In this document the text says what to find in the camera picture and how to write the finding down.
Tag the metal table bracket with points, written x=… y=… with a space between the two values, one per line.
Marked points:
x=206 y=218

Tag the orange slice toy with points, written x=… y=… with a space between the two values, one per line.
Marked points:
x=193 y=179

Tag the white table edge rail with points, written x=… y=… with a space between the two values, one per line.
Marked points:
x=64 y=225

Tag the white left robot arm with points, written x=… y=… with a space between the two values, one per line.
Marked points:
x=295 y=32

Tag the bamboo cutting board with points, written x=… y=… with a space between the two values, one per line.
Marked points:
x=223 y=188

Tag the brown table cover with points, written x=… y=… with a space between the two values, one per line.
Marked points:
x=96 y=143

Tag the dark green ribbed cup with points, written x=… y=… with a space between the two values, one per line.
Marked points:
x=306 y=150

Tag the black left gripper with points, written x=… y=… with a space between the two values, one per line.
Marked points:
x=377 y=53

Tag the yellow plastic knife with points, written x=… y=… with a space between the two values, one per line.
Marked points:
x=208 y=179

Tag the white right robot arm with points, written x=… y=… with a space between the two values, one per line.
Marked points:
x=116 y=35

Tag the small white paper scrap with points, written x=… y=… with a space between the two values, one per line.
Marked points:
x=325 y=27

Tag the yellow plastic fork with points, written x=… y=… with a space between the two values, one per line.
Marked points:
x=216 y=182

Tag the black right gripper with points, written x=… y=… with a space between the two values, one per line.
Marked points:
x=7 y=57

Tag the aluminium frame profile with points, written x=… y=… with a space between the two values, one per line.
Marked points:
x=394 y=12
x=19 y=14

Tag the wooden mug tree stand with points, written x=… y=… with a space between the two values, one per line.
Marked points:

(EXERCISE PROMPT) Return exactly the leading lines of the listing, stopping after the line in which "Tag the brown" occurs.

(ANSWER SECTION)
In this document the text says what to find in the camera picture and how to write the finding down.
Tag the metal table bracket with points, written x=… y=… with a space between the two values, one per line.
Marked points:
x=206 y=218

Tag the orange slice toy with points, written x=… y=… with a space between the two values, one per line.
Marked points:
x=193 y=179

Tag the white table edge rail with points, written x=… y=… with a space between the two values, one per line.
Marked points:
x=64 y=225

Tag the white left robot arm with points, written x=… y=… with a space between the two values, one per line.
Marked points:
x=295 y=32

Tag the bamboo cutting board with points, written x=… y=… with a space between the two values, one per line.
Marked points:
x=223 y=188

Tag the brown table cover with points, written x=… y=… with a space between the two values, one per line.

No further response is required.